The Light Rail’s Red Line serving Metropolitan Tel Aviv is finally going to start regular service after decades of planning and work at the cost of close to NIS 19 billion ($5.16 billion). The line runs 24 kilometers, from Petah Tikvah to Jaffa, with 34 stations, 24 above and 10 below ground. It connects five municipalities: Petah Tikva, Bnei Brak, Ramat Gan, Tel Aviv-Yafo, and Bat Yam.
Work continues these days on the Purple Line, connecting Tel Aviv with Sheba Medical Center in Ramat Gan, and Yahud and Or Yehuda; and the Green Line, from Holon to Ramat Hasharon and Herzliya via Tel Aviv.
A light railway was built by the French firm Decauville in Jaffa and Tel Aviv during World War I. It connected the Jaffa port with the Yarkon River. The line was in use for about a decade after the war and was dismantled.
In the mid-1960s, a subway system was first planned in Tel Aviv, and the first subway station was constructed under the Shalom Meir Tower, then the tallest building in all of Israel. After they dug up the subway station, the project was interrupted and no rails were laid in any direction.

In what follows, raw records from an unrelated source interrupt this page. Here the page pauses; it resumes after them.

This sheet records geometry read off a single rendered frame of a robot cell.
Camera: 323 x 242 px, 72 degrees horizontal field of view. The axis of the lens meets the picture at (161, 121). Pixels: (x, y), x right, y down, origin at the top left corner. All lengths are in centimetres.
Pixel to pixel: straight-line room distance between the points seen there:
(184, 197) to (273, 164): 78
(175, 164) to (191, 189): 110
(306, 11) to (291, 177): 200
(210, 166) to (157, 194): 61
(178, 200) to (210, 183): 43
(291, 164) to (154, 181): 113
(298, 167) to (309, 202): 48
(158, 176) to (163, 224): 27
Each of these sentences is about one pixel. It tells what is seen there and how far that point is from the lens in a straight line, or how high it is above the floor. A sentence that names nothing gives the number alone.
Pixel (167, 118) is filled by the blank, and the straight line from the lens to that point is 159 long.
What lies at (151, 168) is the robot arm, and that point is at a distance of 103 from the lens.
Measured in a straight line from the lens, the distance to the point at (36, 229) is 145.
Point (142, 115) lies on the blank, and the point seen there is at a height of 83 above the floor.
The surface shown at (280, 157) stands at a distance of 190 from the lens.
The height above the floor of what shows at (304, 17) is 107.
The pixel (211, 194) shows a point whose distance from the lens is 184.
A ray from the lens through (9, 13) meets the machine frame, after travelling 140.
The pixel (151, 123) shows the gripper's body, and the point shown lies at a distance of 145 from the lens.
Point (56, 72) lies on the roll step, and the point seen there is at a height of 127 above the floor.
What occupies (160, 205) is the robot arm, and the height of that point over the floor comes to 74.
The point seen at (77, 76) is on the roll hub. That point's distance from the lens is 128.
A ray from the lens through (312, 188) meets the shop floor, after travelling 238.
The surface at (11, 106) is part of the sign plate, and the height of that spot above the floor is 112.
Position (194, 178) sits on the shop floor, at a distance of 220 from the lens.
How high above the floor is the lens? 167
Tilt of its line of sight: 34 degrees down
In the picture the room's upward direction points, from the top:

In 2000, the subway plan was revised to a light rail, and more plausible plans for a mass transit system in Tel Aviv were unveiled. After the Red Line was approved, excavation began in late 2009, with the construction of the underground stations starting in August 2015. Yada, yada, yada, in February 2017, most of the stations along the Red Line were under construction.
One innovative feature in the Red Line stations, because Tel Aviv happens to be surrounded by a few million Arabs, some of whom would love to blow up the first Jewish subway, is an “explosion chamber,” a capsule designed to explode suspicious objects without the need to shut down the station. Works for me.
NTA, the Metropolitan Mass Service (shouldn’t it be Netropolitan? No, it’s a Hebrew acronym, but you already knew that) is a government-owned company in charge of planning and building the Tel Aviv light rail system. has been accused Knesset committees of exceeding its budget by 100% due to management waste that allegedly included lots of partying.